What the task requires:
For the material below, output exactly the span from the line with "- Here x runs" to the line with "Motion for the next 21", including both, and nothing besides.
BEGIN
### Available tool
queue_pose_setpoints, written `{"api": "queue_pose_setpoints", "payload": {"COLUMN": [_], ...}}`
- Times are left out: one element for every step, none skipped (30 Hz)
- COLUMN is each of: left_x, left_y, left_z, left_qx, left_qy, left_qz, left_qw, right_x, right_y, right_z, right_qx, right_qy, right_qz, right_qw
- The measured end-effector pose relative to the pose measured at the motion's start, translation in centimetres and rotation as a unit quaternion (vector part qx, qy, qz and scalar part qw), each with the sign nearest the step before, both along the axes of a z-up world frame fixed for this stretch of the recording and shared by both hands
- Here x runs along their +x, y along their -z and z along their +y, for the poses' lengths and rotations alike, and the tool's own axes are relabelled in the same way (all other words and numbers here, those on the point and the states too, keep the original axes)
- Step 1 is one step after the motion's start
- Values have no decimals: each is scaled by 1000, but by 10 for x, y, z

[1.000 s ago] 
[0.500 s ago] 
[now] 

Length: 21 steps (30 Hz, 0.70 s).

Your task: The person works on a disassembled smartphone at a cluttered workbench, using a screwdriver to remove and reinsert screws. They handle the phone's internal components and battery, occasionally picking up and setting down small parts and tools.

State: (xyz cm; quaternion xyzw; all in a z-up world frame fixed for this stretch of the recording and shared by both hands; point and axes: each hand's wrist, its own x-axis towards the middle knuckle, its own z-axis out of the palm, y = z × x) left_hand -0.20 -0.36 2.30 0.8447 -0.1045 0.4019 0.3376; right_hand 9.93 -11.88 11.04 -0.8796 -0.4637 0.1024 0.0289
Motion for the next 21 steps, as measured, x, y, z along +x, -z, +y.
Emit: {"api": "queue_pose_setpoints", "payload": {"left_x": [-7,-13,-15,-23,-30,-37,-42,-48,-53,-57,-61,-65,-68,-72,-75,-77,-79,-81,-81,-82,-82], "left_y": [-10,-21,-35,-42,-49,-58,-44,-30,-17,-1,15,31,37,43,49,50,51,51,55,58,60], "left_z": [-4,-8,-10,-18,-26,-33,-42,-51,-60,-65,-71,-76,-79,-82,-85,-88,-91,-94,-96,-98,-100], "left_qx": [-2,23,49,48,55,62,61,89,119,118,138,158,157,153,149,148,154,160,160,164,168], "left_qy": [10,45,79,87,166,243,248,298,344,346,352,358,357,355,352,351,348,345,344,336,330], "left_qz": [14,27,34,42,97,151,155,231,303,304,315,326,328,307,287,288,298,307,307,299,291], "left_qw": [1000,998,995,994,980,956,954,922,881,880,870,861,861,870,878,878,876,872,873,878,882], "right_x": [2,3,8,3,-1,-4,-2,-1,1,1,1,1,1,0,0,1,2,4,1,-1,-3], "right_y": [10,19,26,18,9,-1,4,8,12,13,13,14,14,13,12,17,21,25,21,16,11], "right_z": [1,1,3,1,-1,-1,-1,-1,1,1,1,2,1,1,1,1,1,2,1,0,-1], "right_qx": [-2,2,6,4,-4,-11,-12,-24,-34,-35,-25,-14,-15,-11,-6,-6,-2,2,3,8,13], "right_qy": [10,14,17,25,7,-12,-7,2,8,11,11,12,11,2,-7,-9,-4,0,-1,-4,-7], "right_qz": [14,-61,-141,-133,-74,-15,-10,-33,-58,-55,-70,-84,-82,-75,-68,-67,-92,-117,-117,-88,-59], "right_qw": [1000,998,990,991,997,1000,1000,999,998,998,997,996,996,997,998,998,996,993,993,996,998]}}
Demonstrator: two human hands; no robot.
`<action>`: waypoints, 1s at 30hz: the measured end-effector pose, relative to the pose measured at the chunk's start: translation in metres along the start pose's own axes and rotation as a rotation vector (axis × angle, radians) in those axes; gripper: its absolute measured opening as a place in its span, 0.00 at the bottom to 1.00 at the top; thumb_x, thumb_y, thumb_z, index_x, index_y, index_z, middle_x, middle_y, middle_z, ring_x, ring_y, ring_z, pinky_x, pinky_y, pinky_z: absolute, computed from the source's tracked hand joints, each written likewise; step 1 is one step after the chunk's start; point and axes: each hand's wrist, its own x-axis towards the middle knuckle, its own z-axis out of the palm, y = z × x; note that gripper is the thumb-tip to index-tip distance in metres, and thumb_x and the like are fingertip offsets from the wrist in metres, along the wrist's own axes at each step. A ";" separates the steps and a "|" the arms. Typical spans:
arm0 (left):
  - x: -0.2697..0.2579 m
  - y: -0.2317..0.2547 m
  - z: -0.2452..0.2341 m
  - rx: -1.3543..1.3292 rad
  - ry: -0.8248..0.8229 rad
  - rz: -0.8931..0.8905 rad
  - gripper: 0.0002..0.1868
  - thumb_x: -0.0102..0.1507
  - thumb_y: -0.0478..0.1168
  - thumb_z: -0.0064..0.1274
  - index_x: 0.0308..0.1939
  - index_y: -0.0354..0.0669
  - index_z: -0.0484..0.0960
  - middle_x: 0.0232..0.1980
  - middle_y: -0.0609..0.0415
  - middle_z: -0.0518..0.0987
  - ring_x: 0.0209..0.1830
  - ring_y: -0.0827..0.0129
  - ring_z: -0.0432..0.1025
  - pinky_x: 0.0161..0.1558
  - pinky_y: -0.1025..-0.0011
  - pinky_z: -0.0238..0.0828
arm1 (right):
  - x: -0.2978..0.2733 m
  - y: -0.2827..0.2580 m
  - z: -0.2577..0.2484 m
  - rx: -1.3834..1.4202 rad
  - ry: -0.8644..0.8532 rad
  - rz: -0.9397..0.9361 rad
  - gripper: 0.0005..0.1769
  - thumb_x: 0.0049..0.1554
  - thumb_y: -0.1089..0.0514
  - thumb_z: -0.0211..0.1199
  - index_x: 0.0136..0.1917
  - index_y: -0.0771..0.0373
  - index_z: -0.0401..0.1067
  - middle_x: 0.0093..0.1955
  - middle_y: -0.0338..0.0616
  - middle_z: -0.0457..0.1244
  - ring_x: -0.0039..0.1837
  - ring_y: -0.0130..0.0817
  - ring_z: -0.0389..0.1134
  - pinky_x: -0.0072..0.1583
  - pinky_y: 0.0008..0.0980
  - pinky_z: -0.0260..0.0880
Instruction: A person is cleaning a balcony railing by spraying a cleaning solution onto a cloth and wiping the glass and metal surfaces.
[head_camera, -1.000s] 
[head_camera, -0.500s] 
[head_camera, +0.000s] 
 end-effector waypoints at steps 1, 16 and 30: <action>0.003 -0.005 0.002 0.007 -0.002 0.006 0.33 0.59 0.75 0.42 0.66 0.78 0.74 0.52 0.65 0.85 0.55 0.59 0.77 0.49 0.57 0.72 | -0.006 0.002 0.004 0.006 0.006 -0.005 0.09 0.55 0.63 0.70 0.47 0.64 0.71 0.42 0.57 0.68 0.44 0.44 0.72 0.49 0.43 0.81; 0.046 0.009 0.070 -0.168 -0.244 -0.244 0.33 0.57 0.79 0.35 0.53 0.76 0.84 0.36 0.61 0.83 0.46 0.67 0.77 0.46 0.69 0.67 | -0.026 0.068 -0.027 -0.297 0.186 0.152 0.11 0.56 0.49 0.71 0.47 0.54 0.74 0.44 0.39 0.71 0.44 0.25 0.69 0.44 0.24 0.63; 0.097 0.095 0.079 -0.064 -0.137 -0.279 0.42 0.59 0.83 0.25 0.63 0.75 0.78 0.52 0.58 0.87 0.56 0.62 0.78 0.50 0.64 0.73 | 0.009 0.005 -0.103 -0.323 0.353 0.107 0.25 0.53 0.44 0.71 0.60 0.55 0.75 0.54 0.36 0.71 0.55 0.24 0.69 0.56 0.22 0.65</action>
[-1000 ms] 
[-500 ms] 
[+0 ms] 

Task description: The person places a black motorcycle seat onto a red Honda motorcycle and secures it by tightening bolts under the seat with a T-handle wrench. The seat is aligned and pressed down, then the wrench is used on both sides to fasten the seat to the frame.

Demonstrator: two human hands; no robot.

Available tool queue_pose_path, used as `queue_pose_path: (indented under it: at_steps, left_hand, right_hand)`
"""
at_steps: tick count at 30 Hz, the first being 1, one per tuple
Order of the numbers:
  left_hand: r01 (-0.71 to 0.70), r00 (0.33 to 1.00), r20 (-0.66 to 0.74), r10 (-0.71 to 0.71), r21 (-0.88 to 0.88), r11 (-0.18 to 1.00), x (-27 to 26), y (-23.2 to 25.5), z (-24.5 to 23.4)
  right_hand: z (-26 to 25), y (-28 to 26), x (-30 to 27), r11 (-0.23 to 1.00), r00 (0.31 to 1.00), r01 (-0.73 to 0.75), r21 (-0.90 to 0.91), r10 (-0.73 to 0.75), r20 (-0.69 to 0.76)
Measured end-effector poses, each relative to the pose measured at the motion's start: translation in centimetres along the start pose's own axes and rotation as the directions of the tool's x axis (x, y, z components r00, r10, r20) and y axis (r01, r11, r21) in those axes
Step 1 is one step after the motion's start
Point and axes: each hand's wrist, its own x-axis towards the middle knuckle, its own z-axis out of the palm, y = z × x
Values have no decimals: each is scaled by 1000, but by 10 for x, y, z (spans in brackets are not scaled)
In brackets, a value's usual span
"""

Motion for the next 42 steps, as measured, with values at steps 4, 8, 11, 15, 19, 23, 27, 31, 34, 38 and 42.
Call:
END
Written answer:
- Here x runs along their +x, y along their -z and z along their +y, for the poses' lengths and rotations alike, and the tool's own axes are relabelled in the same way (all other words and numbers here, those on the point and the states too, keep the original axes)
- Step 1 is one step after the motion's start
- Values have no decimals: each is scaled by 1000, but by 10 for x, y, z

[1.000 s ago] 
[0.500 s ago] 
[now] 

Length: 21 steps (30 Hz, 0.70 s).

Your task: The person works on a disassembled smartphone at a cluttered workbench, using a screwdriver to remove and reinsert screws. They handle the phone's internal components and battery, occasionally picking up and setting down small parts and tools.

State: (xyz cm; quaternion xyzw; all in a z-up world frame fixed for this stretch of the recording and shared by both hands; point and axes: each hand's wrist, its own x-axis towards the middle knuckle, its own z-axis out of the palm, y = z × x) left_hand -0.20 -0.36 2.30 0.8447 -0.1045 0.4019 0.3376; right_hand 9.93 -11.88 11.04 -0.8796 -0.4637 0.1024 0.0289
Motion for the next 21 steps, as measured, x, y, z along +x, -z, +y.

The response to the exercise is now finished.